Your task: From the line containing "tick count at" down to the last line of the material below, copy each line exactly and leave out the rest.
..............................
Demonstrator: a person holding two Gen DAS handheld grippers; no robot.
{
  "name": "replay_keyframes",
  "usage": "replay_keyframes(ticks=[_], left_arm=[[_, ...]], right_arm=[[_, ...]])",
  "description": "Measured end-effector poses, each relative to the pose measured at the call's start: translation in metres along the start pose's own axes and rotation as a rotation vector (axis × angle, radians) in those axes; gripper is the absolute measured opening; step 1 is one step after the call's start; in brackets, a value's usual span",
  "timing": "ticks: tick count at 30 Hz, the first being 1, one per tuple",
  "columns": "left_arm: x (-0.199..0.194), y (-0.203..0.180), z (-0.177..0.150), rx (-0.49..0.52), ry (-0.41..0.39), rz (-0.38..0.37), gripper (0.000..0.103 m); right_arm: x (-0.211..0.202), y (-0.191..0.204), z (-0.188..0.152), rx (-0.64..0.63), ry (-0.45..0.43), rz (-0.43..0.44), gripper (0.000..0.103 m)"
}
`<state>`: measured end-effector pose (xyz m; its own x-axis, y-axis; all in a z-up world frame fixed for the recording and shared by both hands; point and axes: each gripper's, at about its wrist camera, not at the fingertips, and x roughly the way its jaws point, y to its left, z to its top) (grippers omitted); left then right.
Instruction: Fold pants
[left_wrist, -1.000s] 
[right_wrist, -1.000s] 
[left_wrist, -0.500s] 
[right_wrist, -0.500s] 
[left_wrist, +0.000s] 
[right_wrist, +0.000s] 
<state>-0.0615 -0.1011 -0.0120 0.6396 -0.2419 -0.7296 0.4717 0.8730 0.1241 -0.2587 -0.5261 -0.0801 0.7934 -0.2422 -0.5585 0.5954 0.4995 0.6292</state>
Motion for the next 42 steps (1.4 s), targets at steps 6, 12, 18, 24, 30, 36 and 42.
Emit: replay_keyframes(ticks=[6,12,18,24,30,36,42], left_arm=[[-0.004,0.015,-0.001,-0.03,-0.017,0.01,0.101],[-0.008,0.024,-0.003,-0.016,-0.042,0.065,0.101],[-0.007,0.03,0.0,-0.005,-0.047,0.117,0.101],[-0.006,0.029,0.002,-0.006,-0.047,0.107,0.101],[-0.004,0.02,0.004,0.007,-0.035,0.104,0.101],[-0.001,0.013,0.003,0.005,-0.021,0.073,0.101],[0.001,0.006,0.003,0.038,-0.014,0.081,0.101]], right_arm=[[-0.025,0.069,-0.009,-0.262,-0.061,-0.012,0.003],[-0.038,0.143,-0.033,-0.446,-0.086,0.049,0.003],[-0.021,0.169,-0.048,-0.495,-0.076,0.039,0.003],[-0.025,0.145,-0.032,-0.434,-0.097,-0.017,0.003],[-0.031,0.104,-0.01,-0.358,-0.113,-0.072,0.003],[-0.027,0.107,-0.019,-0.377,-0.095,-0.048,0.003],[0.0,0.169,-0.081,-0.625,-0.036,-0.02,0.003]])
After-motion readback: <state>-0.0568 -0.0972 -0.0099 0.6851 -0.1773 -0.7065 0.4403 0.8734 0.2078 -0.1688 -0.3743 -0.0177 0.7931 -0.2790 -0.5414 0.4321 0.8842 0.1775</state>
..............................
Written response:
  "timing": "ticks: tick count at 30 Hz, the first being 1, one per tuple",
  "columns": "left_arm: x (-0.199..0.194), y (-0.203..0.180), z (-0.177..0.150), rx (-0.49..0.52), ry (-0.41..0.39), rz (-0.38..0.37), gripper (0.000..0.103 m); right_arm: x (-0.211..0.202), y (-0.191..0.204), z (-0.188..0.152), rx (-0.64..0.63), ry (-0.45..0.43), rz (-0.43..0.44), gripper (0.000..0.103 m)"
}
`<state>`: measured end-effector pose (xyz m; its own x-axis, y-axis; all in a z-up world frame fixed for the recording and shared by both hands; point and axes: each gripper's, at about its wrist camera, not at the fingertips, and x roughly the way its jaws point, y to its left, z to its top) (grippers omitted); left then right.
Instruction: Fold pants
[left_wrist, -1.000s] 
[right_wrist, -1.000s] 
[left_wrist, -0.500s] 
[right_wrist, -0.500s] 
[left_wrist, +0.000s] 
[right_wrist, +0.000s] 
<state>-0.0615 -0.1011 -0.0120 0.6396 -0.2419 -0.7296 0.4717 0.8730 0.1241 -0.2587 -0.5261 -0.0801 0.7934 -0.2422 -0.5585 0.5954 0.4995 0.6292</state>
Motion for the next 42 steps (1.4 s), targets at steps 6, 12, 18, 24, 30, 36 and 42.
Emit: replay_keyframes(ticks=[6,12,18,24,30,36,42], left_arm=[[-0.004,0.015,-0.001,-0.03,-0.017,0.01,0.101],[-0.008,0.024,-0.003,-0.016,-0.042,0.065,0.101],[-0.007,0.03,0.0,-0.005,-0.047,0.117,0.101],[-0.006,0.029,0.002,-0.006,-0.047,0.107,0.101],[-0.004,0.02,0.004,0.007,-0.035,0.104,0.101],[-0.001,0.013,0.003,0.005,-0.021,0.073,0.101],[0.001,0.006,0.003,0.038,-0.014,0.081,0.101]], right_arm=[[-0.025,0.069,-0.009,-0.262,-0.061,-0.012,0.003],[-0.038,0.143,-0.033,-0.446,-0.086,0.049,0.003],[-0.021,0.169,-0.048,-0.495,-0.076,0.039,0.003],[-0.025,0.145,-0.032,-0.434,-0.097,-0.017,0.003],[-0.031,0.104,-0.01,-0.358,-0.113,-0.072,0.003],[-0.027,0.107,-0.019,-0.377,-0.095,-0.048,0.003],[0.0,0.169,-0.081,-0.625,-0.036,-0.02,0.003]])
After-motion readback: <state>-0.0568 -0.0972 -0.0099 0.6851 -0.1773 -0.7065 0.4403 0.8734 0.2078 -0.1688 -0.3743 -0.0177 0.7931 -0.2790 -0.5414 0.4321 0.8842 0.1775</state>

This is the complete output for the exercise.